1.) If you use the nsswitch.conf settings as described in the howto, you will encounter the problem described here: https://bugs.gentoo.org/show_bug.cgi?id=99564

This can be resolved by using a ~x86 udev version -- currently I'm using 087.

2.) Unfortunately I only get to the point when the slapd service is starting up and then the system hangs again.

I have identified it as a chicken egg problem when starting slapd in the default runlevel.

If slapd starts on system boot, it hangs for quite a while and will even never start if you do not have defined timeouts in /etc/ldap.conf

In /var/log/messages the corresponding logs read:

```

Oct 30 02:01:06 slapd[5585]: nss_ldap: failed to bind to LDAP server ldap://127.0.0.1: Can't contact LDAP server

Oct 30 02:01:06 slapd[5585]: nss_ldap: failed to bind to LDAP server ldap://127.0.0.1: Can't contact LDAP server

Oct 30 02:01:06 slapd[5585]: nss_ldap: reconnecting to LDAP server (sleeping 4 seconds)...

Oct 30 02:01:10 slapd[5585]: nss_ldap: failed to bind to LDAP server ldap://127.0.0.1: Can't contact LDAP server

...

```

I guess linux tries to find out something about the user "ldap" but it can't because the ldap backend is just starting.

However, the user ldap IS defined in /etc/shadow and my /etc/nsswitch.conf is:

```

passwd:      files ldap

shadow:      files ldap

group:        files ldap

...

```

I think it should not be neccesary to ask the ldap backend about the user ldap as it can be found in the "files" backend but obviously this is not the way how linux interprets this file.

The same problem is discussed here:

http://lists.freebsd.org/pipermail/freebsd-stable/2006-July/026916.html

Any ideas how this can be fixed?

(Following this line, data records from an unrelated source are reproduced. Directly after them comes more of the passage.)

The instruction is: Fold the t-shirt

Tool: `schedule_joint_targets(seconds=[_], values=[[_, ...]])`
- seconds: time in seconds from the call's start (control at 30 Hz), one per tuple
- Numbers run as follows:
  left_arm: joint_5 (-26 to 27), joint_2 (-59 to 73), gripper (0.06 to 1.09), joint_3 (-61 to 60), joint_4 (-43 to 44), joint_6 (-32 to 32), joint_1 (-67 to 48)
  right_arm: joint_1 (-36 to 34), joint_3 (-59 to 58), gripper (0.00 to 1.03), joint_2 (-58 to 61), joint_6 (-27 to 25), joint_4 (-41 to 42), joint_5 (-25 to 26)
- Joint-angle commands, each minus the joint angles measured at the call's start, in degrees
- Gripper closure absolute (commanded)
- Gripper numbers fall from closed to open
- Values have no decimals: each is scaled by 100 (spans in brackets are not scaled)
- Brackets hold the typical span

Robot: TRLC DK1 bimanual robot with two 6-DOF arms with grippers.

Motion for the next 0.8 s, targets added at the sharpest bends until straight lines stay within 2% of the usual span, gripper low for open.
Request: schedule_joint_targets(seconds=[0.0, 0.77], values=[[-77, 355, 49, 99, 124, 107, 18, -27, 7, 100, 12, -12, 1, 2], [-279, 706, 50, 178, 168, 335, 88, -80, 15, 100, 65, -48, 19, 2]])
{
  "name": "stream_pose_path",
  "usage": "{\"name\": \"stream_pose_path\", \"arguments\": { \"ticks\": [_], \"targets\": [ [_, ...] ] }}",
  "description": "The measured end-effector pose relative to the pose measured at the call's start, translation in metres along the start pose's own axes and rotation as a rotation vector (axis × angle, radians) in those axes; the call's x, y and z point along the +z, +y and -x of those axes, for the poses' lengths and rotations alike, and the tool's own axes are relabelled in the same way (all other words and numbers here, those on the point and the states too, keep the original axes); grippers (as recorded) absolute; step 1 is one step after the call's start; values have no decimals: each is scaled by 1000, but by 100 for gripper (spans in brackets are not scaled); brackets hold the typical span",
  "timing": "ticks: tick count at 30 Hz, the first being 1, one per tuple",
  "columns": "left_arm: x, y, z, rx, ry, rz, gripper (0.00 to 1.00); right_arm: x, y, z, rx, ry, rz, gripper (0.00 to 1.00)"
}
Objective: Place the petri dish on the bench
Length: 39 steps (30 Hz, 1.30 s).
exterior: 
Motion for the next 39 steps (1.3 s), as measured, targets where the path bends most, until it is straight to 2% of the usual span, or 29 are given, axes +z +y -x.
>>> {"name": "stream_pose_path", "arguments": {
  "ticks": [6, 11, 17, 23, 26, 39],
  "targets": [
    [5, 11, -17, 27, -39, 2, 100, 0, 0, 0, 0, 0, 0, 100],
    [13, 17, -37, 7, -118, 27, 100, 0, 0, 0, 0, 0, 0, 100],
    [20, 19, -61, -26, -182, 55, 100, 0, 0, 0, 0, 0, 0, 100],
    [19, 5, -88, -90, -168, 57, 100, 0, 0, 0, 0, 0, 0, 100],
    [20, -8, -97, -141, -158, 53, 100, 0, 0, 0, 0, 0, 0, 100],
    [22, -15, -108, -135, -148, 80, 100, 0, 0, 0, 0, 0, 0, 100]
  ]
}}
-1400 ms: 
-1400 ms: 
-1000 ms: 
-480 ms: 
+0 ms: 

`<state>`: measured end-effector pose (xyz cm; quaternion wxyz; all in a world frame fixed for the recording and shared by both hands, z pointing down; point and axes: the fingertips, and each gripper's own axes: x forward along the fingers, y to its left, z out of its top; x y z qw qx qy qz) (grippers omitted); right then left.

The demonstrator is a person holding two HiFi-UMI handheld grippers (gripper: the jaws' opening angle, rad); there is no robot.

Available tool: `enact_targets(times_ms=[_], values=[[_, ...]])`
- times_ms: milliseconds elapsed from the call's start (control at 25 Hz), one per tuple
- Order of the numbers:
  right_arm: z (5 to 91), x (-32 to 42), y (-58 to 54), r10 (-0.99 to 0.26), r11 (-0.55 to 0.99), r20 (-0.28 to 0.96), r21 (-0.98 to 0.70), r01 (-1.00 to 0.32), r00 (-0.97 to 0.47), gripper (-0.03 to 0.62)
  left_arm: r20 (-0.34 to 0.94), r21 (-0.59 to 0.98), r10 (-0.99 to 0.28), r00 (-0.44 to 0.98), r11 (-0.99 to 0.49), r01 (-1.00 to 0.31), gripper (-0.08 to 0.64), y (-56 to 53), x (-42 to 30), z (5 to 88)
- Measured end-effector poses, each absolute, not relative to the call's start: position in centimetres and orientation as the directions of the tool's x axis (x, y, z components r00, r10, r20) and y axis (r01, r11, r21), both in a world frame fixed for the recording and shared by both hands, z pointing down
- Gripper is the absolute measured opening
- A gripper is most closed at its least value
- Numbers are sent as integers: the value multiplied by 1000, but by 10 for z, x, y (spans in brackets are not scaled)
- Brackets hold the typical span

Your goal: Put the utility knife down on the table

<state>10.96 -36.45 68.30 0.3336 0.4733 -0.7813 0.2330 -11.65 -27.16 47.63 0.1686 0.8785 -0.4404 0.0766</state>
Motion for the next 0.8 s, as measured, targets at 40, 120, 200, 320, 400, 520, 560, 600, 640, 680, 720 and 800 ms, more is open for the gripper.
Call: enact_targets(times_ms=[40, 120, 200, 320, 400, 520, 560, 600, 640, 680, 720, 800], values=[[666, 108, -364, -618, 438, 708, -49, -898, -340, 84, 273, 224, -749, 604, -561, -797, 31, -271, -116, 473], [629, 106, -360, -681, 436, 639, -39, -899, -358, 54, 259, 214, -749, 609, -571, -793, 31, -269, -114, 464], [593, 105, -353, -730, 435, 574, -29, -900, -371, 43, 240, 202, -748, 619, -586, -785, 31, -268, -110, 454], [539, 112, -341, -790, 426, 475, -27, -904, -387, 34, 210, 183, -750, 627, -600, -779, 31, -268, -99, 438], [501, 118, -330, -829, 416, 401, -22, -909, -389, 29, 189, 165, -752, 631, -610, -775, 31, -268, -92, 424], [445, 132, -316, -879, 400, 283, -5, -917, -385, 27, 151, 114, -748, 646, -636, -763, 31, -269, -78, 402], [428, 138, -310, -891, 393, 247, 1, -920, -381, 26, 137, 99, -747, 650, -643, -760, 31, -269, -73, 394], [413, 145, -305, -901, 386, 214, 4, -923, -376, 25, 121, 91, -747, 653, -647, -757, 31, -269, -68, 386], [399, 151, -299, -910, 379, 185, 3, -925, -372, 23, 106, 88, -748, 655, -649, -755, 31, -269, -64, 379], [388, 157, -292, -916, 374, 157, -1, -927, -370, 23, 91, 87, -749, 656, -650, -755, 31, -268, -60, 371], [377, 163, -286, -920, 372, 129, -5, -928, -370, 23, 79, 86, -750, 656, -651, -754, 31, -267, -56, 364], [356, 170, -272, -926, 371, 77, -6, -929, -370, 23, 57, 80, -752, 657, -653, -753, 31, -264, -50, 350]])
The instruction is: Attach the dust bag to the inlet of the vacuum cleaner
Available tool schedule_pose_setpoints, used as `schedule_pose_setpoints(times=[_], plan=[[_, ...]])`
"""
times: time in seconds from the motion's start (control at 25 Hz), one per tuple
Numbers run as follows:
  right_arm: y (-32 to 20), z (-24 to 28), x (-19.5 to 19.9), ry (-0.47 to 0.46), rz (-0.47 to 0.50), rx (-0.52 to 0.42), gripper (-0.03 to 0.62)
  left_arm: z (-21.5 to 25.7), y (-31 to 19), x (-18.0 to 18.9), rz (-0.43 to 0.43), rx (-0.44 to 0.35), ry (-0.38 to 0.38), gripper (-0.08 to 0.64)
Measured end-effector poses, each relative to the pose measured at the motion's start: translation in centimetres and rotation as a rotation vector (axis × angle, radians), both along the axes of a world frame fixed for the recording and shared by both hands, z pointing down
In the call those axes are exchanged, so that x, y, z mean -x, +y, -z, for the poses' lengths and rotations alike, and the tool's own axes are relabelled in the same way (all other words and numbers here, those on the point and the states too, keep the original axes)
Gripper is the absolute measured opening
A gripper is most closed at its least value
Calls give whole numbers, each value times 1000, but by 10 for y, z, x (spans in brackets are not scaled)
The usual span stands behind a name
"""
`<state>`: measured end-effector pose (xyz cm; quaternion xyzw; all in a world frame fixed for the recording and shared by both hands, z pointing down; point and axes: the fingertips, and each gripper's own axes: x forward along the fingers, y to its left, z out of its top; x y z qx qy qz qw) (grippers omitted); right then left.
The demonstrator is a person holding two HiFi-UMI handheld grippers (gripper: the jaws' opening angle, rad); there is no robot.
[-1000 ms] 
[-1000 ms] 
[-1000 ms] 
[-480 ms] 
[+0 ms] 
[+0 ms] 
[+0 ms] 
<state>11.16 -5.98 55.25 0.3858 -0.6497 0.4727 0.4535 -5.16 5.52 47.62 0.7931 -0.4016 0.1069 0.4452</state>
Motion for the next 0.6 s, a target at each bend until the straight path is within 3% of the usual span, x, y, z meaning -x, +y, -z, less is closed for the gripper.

I think switching nsswitch.conf while booting is not a nice solution.

----------

## dambacher

Yes, chicken-egg

slapd wants to start and somehow switch users/grops, thereby accessing nss_ldap wich wants to call slapd.

So we need a chicken: /etc/passwd /etc/group

add this to your  /etc/ldap.conf

```

nss_initgroups_ignoreusers root,ldap

```

It helped for me.

----------

## RAPHEAD

Hi dambacher,

great, it worked!

----------

## RAPHEAD

I have some unresolved follow-up problems/questions which I want to state in the following:

1.) How can I create new users which can log on to my LDAP server? I have googled for this question but I could not come up with a sufficient answer. I don't want to use my rootdn for all purposes. From my POV it should be possible to bind to slapd with any existing user in the tree but how does slapd know how to interpret those entries?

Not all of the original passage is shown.